My brief time in Ferguson prompted me to consider the many ways Mike Brown’s death, and life, was warped by the structural conditions mentioned above—all emanating from what scholar George Lipsitz aptly calls the “possessive investment in whiteness.” Such investments in whiteness, which impacts everything from access to housing markets to points of educational access for Black people within communities across the country, must also be considered alongside the mundane incidents of police violence and hyper criminalization in the US.
Black death at the hands of the state is a consequence of the precarious structural conditions restricting Black life from Ferguson to Flatbush, Brooklyn. Flatbush is the neighborhood where 16-year old Kimani Gray was shot and killed by NYPD in March 2013. I live a short distance from Flatbush, in neighboring Bed-Stuy. Unlike Ferguson, which was a predominantly White space that experienced a decrease in its White populace, traditional black neighborhoods like Bed-Stuy are now experiencing an increase in its White populace.
Bed-Stuy is evidence that the investment in whiteness and divestment in blackness shapes the conditions in which Black bodies engage, and are engaged in, geographical spaces. White bodies in Bed-Stuy now seemingly signals safety and welcome, which is to say: White folk who would not otherwise perceive “Do or Die BedStuy” as safe and welcoming begin to finally perceive it as such because of the presence of other White people. Race shapes perceptions of space.
The problem with this misperception has less to do with the brutal truth that Black spaces like BedStuy or Ferguson are typically deemed “the hood,” as spaces that lack or are wholly violent until White folk increasingly begin trekking into, or back into, the very communities many people, white/black/brown/otherwise, imagined as terrifying.
The more insidious problem is the belief that whiteness at all times and in all places signifies safety and bounty and, therefore, represents a site of investment: new stores selling expensive items begin emerging; the same stores stay open (the doors and not just side windows) twenty-four hours; realtors finally begin to take an interest in property sales; nameless and faceless “investors” begin leaving cheap flyers on stoops or in mailboxes promising cash for homes. Safety becomes a relative experience when gentrification occurs.

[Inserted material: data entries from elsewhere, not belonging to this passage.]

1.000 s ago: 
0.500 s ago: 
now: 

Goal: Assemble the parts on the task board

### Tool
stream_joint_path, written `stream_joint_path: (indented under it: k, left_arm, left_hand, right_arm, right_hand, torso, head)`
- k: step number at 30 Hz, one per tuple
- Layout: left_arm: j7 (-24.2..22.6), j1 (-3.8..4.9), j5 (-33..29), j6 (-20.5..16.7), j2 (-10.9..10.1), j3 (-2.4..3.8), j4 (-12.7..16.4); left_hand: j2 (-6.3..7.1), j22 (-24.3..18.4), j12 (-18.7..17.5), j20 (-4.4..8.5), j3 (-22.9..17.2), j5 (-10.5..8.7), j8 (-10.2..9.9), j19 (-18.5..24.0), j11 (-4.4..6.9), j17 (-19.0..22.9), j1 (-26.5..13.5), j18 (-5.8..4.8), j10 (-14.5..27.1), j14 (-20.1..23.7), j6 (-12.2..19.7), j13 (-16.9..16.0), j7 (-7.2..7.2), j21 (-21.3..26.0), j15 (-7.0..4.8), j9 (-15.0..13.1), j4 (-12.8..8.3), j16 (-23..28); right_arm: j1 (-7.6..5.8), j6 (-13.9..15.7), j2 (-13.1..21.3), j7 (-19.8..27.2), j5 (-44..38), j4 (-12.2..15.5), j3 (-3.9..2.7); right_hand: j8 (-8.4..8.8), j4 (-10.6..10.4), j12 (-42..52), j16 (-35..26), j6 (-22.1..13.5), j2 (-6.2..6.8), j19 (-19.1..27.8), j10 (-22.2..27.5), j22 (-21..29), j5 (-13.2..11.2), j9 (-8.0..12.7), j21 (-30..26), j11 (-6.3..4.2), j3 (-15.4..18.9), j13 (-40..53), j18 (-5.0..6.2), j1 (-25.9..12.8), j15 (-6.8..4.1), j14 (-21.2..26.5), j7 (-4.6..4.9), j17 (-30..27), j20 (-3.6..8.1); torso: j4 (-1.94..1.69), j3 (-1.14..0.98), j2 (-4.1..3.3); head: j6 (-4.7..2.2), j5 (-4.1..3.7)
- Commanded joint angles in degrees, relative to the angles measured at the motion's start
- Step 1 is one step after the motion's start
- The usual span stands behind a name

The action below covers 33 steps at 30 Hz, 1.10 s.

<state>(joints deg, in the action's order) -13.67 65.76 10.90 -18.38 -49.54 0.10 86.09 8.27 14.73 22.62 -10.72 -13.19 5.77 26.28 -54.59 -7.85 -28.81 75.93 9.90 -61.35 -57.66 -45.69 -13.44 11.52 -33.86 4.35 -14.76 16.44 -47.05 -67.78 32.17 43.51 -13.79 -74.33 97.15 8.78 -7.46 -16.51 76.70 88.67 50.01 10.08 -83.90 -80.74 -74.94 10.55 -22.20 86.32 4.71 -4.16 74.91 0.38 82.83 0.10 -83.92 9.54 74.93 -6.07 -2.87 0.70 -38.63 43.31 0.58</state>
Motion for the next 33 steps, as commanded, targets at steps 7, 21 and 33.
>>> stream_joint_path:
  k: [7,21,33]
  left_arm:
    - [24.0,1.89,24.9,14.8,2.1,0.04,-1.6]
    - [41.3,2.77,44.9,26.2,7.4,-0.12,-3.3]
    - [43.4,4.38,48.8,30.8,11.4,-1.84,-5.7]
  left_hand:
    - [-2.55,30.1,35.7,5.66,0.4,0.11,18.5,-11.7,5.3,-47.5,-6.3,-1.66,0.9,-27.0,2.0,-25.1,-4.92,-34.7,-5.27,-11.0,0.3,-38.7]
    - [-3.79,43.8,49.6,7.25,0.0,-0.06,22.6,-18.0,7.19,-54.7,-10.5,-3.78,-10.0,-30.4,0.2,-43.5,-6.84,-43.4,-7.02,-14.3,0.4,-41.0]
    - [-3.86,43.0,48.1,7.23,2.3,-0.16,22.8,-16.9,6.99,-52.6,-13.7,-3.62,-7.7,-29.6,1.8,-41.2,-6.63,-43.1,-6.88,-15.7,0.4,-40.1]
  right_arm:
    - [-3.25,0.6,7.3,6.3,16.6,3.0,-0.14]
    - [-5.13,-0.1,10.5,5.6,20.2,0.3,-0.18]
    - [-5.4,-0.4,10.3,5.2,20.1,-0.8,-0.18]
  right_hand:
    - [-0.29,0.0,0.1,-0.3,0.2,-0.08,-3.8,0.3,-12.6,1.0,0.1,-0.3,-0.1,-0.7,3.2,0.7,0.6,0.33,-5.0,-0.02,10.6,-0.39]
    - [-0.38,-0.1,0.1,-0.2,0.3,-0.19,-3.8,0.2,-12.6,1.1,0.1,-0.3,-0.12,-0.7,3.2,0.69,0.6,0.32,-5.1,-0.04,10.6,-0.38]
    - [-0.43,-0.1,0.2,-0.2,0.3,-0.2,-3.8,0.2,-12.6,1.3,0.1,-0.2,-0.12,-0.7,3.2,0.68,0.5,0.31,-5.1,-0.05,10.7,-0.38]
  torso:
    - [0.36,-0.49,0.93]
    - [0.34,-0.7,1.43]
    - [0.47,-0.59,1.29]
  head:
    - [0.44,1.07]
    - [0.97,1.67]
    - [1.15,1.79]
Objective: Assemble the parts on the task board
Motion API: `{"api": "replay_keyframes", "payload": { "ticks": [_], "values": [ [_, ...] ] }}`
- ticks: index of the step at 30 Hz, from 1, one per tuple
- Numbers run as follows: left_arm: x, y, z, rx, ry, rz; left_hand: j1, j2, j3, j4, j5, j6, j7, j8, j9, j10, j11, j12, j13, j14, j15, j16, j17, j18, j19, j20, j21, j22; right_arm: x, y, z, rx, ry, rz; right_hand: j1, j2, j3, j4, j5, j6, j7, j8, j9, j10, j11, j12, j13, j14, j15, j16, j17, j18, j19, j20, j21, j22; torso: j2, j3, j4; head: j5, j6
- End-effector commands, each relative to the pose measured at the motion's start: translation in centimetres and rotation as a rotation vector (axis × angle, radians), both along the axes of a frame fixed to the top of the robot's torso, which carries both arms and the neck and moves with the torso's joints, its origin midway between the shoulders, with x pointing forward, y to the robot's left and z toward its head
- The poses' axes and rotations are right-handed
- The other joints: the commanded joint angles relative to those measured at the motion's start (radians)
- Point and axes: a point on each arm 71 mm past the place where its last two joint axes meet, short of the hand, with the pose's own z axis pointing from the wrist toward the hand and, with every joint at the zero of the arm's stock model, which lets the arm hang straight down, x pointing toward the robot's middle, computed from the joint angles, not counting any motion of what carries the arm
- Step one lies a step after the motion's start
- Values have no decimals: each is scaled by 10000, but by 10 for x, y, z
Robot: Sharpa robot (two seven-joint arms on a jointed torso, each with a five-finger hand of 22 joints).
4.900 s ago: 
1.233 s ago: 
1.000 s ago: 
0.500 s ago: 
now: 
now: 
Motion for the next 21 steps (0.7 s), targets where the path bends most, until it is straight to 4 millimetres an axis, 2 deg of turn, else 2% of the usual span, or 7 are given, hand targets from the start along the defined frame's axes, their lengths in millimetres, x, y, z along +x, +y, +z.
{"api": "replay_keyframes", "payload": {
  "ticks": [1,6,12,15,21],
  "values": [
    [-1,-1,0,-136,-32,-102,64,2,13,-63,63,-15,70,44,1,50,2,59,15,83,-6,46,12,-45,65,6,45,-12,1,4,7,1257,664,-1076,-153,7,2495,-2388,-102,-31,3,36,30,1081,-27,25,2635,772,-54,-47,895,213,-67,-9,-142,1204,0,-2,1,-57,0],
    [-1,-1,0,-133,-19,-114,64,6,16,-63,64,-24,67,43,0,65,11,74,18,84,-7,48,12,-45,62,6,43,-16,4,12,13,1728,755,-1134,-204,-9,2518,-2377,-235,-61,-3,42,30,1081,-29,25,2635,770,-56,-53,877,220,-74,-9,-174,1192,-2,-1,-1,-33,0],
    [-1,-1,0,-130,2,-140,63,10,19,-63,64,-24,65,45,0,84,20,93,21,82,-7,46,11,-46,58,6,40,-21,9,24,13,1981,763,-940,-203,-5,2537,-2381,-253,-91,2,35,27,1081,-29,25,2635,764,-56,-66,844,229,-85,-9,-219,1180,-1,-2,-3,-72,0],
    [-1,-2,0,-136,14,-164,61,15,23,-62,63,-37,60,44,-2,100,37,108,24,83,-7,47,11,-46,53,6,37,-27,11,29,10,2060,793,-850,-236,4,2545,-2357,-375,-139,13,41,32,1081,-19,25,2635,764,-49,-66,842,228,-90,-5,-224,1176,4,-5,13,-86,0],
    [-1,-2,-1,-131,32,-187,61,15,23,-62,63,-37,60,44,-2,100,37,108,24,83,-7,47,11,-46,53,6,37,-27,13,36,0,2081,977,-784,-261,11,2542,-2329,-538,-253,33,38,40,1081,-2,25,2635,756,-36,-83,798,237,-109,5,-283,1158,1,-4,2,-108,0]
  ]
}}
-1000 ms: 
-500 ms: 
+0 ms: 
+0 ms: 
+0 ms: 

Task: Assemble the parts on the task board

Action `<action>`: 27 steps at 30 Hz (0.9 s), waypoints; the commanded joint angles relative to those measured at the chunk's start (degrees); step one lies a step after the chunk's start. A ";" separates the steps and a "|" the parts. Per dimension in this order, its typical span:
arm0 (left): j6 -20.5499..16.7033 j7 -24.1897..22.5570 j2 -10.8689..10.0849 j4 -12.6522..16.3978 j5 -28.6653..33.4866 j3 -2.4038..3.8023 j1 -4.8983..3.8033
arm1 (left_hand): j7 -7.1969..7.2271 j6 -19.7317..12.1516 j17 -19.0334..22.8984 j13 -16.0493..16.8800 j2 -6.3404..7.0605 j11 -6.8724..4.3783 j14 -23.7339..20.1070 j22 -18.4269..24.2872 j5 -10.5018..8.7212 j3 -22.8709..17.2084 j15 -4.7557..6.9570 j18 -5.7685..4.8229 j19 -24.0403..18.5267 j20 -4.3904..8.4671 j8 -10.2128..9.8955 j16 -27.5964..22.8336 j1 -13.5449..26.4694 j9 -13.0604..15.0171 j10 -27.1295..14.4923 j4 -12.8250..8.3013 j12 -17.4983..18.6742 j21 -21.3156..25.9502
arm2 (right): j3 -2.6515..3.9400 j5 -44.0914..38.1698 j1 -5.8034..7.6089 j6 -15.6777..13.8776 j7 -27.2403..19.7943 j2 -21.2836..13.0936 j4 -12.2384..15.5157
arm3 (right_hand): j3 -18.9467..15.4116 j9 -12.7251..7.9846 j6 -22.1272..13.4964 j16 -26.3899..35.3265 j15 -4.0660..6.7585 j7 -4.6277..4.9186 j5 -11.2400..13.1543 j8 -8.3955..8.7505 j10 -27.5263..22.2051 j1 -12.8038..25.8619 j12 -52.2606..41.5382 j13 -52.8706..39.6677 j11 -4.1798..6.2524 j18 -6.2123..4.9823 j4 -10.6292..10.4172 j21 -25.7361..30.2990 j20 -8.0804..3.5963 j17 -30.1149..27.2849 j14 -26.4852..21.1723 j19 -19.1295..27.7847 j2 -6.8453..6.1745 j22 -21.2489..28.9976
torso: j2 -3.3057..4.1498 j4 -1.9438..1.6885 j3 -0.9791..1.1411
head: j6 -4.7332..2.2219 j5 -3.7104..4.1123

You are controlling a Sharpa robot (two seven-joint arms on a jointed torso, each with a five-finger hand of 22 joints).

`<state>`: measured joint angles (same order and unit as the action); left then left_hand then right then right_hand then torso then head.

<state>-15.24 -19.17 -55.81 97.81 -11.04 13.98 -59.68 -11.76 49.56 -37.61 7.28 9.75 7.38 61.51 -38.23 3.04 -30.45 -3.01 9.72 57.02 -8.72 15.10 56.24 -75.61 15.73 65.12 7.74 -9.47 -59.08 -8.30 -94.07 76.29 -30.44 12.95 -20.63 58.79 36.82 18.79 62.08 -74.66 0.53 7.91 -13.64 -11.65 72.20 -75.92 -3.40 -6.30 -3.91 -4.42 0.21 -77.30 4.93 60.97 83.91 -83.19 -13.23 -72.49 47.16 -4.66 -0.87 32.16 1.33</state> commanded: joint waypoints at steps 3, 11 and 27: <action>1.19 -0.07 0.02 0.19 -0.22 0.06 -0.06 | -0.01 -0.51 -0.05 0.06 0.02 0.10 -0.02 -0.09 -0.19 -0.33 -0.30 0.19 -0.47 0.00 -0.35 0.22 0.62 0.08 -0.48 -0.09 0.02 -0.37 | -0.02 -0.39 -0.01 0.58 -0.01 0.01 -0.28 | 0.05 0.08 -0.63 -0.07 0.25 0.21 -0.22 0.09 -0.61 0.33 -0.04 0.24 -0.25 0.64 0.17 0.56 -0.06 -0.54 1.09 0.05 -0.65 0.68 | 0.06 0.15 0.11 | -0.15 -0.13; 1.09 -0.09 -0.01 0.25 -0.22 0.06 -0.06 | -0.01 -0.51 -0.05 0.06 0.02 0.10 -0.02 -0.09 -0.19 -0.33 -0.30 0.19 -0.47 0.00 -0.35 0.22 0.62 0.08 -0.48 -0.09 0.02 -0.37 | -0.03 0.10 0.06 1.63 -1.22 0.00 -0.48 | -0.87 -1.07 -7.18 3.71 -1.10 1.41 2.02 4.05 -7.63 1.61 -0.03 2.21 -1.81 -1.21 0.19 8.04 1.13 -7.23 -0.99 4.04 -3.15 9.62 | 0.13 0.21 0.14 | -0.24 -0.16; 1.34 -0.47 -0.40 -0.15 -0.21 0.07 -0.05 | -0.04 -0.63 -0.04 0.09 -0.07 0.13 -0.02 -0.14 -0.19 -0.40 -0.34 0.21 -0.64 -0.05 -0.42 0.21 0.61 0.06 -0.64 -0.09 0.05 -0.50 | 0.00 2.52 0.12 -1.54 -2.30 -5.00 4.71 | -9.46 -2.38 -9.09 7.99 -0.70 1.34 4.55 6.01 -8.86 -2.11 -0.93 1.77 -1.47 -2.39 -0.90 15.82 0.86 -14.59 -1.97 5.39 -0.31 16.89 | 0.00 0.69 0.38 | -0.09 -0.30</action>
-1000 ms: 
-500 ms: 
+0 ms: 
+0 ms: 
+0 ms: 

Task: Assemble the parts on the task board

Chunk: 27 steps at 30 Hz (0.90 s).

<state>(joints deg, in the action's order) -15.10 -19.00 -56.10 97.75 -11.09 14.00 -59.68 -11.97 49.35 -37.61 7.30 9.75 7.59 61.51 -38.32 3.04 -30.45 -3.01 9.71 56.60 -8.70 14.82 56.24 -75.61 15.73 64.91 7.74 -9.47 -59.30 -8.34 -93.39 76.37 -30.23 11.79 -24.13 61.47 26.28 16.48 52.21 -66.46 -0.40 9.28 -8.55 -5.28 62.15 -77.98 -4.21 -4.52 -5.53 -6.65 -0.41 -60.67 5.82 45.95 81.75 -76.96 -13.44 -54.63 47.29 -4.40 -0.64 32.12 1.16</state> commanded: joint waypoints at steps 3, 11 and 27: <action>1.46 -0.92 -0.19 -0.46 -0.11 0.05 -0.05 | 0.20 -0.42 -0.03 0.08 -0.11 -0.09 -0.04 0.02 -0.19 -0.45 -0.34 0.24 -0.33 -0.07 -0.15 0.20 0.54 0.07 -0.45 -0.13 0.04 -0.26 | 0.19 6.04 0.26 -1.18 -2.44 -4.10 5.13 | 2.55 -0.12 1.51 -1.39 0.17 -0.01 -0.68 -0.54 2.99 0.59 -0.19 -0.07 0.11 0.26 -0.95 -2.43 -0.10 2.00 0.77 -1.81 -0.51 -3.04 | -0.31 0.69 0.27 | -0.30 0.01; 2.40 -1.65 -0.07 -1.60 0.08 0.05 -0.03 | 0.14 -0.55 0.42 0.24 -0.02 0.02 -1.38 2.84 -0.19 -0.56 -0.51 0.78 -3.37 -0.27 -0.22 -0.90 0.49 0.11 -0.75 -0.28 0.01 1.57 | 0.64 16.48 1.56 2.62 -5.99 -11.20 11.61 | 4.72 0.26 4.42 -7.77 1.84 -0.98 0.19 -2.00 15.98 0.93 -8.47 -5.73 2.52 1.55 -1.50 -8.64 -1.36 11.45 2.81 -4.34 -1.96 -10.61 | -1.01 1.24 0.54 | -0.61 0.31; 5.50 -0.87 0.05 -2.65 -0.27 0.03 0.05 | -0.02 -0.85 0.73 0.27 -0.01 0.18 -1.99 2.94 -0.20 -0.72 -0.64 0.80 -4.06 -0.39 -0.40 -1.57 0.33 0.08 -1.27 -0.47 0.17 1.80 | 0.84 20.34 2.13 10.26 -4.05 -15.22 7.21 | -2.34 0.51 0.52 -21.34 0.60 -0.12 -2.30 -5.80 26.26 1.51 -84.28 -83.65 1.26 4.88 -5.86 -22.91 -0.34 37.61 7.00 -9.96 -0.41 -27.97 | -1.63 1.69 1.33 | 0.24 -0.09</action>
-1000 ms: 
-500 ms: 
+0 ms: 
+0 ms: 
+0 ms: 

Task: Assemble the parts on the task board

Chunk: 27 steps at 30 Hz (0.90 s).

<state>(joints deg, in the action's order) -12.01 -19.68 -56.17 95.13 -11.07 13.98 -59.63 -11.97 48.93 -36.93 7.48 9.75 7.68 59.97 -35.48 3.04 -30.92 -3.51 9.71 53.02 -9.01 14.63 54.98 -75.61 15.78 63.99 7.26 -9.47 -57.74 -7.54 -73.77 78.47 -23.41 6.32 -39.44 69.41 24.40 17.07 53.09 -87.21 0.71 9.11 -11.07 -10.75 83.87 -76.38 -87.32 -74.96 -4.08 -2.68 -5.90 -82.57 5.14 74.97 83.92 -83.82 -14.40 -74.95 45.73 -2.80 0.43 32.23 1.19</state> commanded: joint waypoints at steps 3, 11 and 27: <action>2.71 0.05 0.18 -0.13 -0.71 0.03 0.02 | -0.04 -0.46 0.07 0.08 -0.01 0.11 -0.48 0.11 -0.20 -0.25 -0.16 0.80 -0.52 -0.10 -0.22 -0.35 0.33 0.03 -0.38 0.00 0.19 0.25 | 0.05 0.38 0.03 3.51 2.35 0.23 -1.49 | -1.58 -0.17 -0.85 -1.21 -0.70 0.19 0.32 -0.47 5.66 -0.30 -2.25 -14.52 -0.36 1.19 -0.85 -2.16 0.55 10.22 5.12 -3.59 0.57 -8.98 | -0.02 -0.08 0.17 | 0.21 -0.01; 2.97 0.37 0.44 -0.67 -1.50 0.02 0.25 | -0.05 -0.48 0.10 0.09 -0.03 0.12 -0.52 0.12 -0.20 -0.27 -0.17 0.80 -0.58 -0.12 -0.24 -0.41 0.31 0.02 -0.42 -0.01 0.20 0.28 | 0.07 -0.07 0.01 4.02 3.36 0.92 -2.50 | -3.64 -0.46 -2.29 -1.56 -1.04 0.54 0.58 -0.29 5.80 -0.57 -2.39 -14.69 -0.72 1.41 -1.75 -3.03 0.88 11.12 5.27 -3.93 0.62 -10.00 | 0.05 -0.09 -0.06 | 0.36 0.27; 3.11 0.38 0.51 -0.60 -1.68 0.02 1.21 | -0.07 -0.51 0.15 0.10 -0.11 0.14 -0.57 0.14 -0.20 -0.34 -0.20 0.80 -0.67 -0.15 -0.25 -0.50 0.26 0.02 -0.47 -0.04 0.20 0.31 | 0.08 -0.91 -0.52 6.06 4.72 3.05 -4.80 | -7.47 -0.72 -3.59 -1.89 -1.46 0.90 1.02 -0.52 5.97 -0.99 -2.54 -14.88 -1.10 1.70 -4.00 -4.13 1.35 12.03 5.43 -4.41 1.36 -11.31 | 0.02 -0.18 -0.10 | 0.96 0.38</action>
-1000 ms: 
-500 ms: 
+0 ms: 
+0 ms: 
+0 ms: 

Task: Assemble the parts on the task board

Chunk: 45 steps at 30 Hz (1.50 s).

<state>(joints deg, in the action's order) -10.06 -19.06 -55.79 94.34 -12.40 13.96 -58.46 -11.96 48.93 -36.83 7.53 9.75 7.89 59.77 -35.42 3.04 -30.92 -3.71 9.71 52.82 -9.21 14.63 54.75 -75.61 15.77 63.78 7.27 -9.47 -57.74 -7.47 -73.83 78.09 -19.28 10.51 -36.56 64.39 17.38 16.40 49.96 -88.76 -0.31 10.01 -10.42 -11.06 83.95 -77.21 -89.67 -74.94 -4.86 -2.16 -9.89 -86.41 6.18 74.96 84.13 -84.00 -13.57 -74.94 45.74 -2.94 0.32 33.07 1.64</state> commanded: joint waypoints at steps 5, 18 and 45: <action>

The presence of White people almost always guarantees the increased presence of resources, like police, which does not always guarantee safety for Black people in those same spaces.
And here is what distinguishes the movement of White people into Black and Brown spaces from the movement of Black gentrifiers into those same spaces. Those Black folk, like me, who are afforded the privilege of choosing some of the locations we live are still considered valueless bodies in the same spaces we gentrify. Our presence does not always bring healthy food stores, cute eateries, and hospitable police; on the contrary, we are embattled by the very structural forces of White racial supremacy and capitalism that actually benefit White gentrifiers. And some of us might easily be stopped by police, harassed, or even shot whether we appear respectable or not in those same spaces.
So, if we are to ensure the end of state-sanctioned violence against Black people, we must be ready to think through and redress the socioeconomic and class underpinnings of anti-blackness and White racial supremacy. Until we do, whether we are bodies left to die without compassion in the streets or bodies read as deficits in communities across the US, Black people will continue to be treated as something other than human as whiteness continues to function as a sign for possession and asset.